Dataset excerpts
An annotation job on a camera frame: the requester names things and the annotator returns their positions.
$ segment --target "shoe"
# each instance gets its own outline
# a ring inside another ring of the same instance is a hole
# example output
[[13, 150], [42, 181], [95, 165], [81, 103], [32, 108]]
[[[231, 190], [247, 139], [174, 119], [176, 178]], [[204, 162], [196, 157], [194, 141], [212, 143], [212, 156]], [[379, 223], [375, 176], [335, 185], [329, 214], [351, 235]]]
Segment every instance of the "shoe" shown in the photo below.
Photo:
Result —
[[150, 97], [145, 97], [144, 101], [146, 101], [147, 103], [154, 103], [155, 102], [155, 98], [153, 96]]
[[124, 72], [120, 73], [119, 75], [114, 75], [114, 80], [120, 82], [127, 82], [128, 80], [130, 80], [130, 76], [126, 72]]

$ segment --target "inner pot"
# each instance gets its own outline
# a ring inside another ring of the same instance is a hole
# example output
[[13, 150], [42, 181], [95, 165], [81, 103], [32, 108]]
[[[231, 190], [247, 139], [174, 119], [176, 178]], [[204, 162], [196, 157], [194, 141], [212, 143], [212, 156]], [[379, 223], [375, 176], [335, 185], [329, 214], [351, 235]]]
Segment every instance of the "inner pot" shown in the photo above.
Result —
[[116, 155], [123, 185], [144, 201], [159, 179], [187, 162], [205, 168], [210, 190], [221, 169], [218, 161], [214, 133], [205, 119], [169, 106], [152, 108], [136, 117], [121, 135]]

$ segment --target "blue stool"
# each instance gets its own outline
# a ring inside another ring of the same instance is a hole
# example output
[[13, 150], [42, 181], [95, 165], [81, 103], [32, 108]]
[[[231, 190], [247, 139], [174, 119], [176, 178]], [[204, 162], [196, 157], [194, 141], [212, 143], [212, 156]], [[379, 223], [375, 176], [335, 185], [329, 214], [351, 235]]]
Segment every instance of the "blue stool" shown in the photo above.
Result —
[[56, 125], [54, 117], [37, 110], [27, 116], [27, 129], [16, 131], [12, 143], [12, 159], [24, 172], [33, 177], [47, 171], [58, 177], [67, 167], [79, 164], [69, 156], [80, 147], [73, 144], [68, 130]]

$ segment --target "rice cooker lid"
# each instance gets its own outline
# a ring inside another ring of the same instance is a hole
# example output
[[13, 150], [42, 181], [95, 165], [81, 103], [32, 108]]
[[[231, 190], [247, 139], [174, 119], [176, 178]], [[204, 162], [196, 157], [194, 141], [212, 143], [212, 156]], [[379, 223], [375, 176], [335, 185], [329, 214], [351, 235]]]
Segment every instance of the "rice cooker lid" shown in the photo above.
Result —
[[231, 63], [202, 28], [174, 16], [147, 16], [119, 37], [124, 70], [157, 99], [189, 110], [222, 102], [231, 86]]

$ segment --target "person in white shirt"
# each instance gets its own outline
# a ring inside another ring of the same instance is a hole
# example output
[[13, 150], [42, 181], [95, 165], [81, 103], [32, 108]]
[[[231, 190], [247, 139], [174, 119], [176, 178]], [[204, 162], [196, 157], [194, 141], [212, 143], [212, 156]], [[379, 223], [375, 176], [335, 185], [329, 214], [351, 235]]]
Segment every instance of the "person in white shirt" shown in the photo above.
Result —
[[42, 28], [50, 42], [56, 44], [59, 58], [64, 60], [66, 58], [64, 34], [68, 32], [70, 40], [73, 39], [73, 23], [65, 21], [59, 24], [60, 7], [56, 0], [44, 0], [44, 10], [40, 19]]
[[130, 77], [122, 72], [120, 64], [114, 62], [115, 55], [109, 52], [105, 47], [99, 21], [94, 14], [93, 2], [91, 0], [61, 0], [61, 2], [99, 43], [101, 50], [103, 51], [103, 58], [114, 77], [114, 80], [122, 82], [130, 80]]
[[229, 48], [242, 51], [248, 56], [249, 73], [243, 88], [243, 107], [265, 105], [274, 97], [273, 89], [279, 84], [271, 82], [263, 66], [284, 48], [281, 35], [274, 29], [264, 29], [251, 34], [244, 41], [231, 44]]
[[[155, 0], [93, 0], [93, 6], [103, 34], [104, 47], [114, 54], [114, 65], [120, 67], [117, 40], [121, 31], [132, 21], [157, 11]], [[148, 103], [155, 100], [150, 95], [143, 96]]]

▶ [Exercise brief]: From the first line to the last, restate the data above exactly.

▶ [Your response]:
An annotation job on a camera frame: the requester names things and the annotator returns their positions.
$ segment --target "shoe"
# each instance gets its own outline
# a ring inside another ring of the same instance is a hole
# example output
[[13, 150], [42, 181], [95, 165], [81, 103], [32, 108]]
[[[231, 190], [247, 139], [174, 119], [176, 178]], [[204, 162], [196, 157], [194, 141], [212, 143], [212, 156]], [[379, 223], [375, 176], [335, 185], [329, 214], [351, 235]]]
Segment every instance of the "shoe" shown in the photo below.
Photo:
Result —
[[150, 97], [145, 97], [144, 101], [146, 101], [147, 103], [154, 103], [155, 102], [155, 98], [153, 96]]
[[124, 72], [120, 73], [119, 75], [114, 75], [114, 80], [120, 82], [127, 82], [128, 80], [130, 80], [130, 76], [126, 72]]

$ segment --target "inner pot"
# each instance gets its own outline
# a ring inside another ring of the same instance is a hole
# example output
[[13, 150], [42, 181], [95, 165], [81, 103], [32, 108]]
[[[231, 190], [247, 139], [174, 119], [176, 178]], [[204, 162], [196, 157], [194, 141], [212, 143], [212, 156]], [[379, 223], [375, 176], [335, 185], [329, 214], [351, 235]]]
Segment every instance of the "inner pot" shown in the photo above.
Result —
[[116, 155], [123, 185], [144, 201], [159, 179], [187, 162], [205, 168], [210, 190], [221, 169], [218, 161], [214, 133], [205, 119], [169, 106], [152, 108], [136, 117], [121, 135]]

$ segment --target "blue stool"
# each instance gets its own outline
# a ring inside another ring of the same instance is a hole
# example output
[[13, 150], [42, 181], [95, 165], [81, 103], [32, 108]]
[[[231, 190], [247, 139], [174, 119], [176, 178]], [[204, 162], [196, 157], [194, 141], [212, 143], [212, 156]], [[379, 223], [375, 176], [335, 185], [329, 214], [351, 235]]]
Segment every instance of the "blue stool" shown in the photo above.
Result —
[[56, 125], [54, 117], [37, 110], [27, 116], [27, 129], [16, 131], [12, 143], [12, 159], [24, 172], [33, 177], [47, 171], [58, 177], [67, 167], [79, 164], [69, 156], [80, 147], [73, 144], [68, 130]]

$ segment --target "rice cooker lid"
# each instance gets its own outline
# a ring inside another ring of the same instance is a hole
# example output
[[13, 150], [42, 181], [95, 165], [81, 103], [32, 108]]
[[[231, 190], [247, 139], [174, 119], [176, 178]], [[204, 162], [196, 157], [194, 141], [212, 143], [212, 156]], [[379, 223], [375, 176], [335, 185], [329, 214], [351, 235]]]
Segment every instance of the "rice cooker lid" shown in the photo above.
Result —
[[231, 63], [202, 28], [174, 16], [147, 16], [119, 37], [124, 70], [157, 99], [189, 110], [222, 102], [231, 86]]

$ segment --target "person in white shirt"
# each instance gets its own outline
# a ring inside another ring of the same instance is a hole
# example output
[[13, 150], [42, 181], [95, 165], [81, 103], [32, 108]]
[[[231, 190], [247, 139], [174, 119], [176, 178]], [[204, 162], [196, 157], [194, 141], [212, 143], [212, 156]], [[379, 223], [375, 176], [335, 185], [329, 214], [351, 235]]]
Segment every instance of the "person in white shirt" shown in the photo above.
Result —
[[42, 28], [50, 42], [56, 44], [59, 58], [64, 60], [66, 58], [64, 34], [68, 32], [70, 40], [73, 39], [73, 23], [65, 21], [59, 24], [60, 7], [56, 0], [44, 0], [44, 10], [40, 19]]
[[130, 77], [122, 72], [120, 64], [114, 62], [115, 55], [109, 52], [105, 47], [99, 21], [94, 14], [93, 2], [91, 0], [61, 0], [61, 2], [99, 43], [101, 50], [103, 51], [103, 58], [114, 77], [114, 80], [122, 82], [130, 80]]
[[229, 48], [242, 51], [248, 56], [249, 73], [243, 88], [243, 107], [265, 105], [274, 97], [273, 89], [279, 84], [271, 82], [263, 66], [284, 48], [281, 35], [274, 29], [264, 29], [251, 34], [244, 41], [231, 44]]
[[[155, 0], [93, 0], [93, 6], [103, 34], [104, 47], [114, 54], [114, 65], [120, 67], [117, 40], [121, 31], [132, 21], [157, 11]], [[148, 103], [155, 100], [150, 95], [143, 96]]]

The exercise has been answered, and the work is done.